Data for processing: Begin
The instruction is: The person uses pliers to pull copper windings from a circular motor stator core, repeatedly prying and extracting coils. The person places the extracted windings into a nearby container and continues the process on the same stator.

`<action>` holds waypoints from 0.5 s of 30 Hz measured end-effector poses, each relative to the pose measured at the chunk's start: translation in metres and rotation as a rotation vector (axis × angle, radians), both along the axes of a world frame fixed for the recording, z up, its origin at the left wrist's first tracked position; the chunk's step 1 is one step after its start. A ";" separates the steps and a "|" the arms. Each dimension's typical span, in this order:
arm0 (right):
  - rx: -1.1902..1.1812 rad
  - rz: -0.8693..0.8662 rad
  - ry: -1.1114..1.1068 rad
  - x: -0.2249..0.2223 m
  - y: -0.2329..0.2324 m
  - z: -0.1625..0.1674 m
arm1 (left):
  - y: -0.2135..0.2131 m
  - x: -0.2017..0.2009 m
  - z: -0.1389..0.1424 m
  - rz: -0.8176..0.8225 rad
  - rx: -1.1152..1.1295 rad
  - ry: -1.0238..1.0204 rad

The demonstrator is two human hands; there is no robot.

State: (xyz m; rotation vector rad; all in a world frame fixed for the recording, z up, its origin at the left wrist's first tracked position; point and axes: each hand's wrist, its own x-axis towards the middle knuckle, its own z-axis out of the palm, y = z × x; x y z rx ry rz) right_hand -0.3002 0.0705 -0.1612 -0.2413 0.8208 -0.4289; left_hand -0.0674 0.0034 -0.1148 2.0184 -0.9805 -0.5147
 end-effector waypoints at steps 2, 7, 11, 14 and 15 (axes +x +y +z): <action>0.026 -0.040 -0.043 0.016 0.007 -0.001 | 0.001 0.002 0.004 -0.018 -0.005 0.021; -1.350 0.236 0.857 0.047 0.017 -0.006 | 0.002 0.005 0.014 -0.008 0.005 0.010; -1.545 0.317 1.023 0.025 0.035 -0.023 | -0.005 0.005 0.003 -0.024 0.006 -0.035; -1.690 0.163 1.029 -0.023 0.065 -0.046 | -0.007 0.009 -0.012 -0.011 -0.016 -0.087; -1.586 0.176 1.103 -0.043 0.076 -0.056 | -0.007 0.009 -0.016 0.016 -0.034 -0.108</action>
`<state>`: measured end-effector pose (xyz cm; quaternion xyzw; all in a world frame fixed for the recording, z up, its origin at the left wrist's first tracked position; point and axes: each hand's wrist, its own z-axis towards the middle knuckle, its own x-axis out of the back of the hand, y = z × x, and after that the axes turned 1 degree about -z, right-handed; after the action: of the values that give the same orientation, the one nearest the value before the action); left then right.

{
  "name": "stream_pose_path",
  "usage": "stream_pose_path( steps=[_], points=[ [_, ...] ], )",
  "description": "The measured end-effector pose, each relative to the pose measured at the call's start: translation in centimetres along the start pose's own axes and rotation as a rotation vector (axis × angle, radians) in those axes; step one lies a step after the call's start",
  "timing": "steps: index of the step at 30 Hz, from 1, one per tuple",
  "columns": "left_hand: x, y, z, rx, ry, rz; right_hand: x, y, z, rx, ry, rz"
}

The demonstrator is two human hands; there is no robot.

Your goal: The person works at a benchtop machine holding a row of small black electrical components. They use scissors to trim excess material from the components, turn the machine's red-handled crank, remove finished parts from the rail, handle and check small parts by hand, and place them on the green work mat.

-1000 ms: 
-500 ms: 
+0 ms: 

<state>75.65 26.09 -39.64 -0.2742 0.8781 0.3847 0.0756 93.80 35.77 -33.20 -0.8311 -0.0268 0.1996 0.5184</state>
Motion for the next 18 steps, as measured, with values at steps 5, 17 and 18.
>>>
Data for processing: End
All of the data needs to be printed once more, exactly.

Answer section
The instruction is: The person uses pliers to pull copper windings from a circular motor stator core, repeatedly prying and extracting coils. The person places the extracted windings into a nearby container and continues the process on the same stator.

`<action>` holds waypoints from 0.5 s of 30 Hz measured end-effector poses, each relative to the pose measured at the chunk's start: translation in metres and rotation as a rotation vector (axis × angle, radians), both along the axes of a world frame fixed for the recording, z up, its origin at the left wrist's first tracked position; the chunk's step 1 is one step after its start. A ";" separates the steps and a "|" the arms. Each dimension's typical span, in this order:
arm0 (right):
  - rx: -1.1902..1.1812 rad
  - rz: -0.8693..0.8662 rad
  - ry: -1.1114..1.1068 rad
  - x: -0.2249..0.2223 m
  - y: -0.2329..0.2324 m
  - z: -0.1625..0.1674 m
arm1 (left):
  - y: -0.2135..0.2131 m
  - x: -0.2017..0.2009 m
  - z: -0.1389..0.1424 m
  - rz: -0.8176..0.8225 rad
  - rx: -1.1152..1.1295 rad
  - ry: -1.0238..1.0204 rad

The demonstrator is two human hands; there is no robot.

State: (xyz m; rotation vector rad; all in a world frame fixed for the recording, z up, its origin at the left wrist's first tracked position; point and axes: each hand's wrist, its own x-axis towards the middle knuckle, its own z-axis out of the palm, y = z × x; x y z rx ry rz) right_hand -0.3002 0.0705 -0.1612 -0.2413 0.8208 -0.4289; left_hand -0.0674 0.0034 -0.1148 2.0184 -0.9805 -0.5147
 end-effector waypoints at steps 2, 7, 11, 14 and 15 (axes +x +y +z): <action>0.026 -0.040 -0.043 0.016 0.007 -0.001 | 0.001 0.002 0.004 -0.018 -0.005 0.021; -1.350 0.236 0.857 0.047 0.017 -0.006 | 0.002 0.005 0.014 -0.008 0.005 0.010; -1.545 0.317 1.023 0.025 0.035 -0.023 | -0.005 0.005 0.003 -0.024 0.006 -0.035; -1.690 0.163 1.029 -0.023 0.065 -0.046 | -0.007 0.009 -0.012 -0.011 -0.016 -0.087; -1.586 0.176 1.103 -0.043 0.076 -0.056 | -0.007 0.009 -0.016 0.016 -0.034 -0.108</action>
`<state>`: measured end-effector pose (xyz cm; quaternion xyzw; all in a world frame fixed for the recording, z up, its origin at the left wrist's first tracked position; point and axes: each hand's wrist, its own z-axis towards the middle knuckle, its own x-axis out of the back of the hand, y = z × x, and after that the axes turned 1 degree about -z, right-handed; after the action: of the values that give the same orientation, the one nearest the value before the action); left then right.

{
  "name": "stream_pose_path",
  "usage": "stream_pose_path( steps=[_], points=[ [_, ...] ], )",
  "description": "The measured end-effector pose, each relative to the pose measured at the call's start: translation in centimetres along the start pose's own axes and rotation as a rotation vector (axis × angle, radians) in those axes; step one lies a step after the call's start",
  "timing": "steps: index of the step at 30 Hz, from 1, one per tuple",
  "columns": "left_hand: x, y, z, rx, ry, rz; right_hand: x, y, z, rx, ry, rz"
}

The demonstrator is two human hands; there is no robot.

Your goal: The person works at a benchtop machine holding a row of small black electrical components. They use scissors to trim excess material from the components, turn the machine's red-handled crank, remove finished parts from the rail, handle and check small parts by hand, and place them on the green work mat.

-1000 ms: 
-500 ms: 
+0 ms: 

<state>75.65 26.09 -39.64 -0.2742 0.8781 0.3847 0.0756 93.80 35.77 -33.20 -0.8311 -0.0268 0.1996 0.5184</state>
Motion for the next 18 steps, as measured, with values at steps 5, 17 and 18.
>>>

That concludes the answer.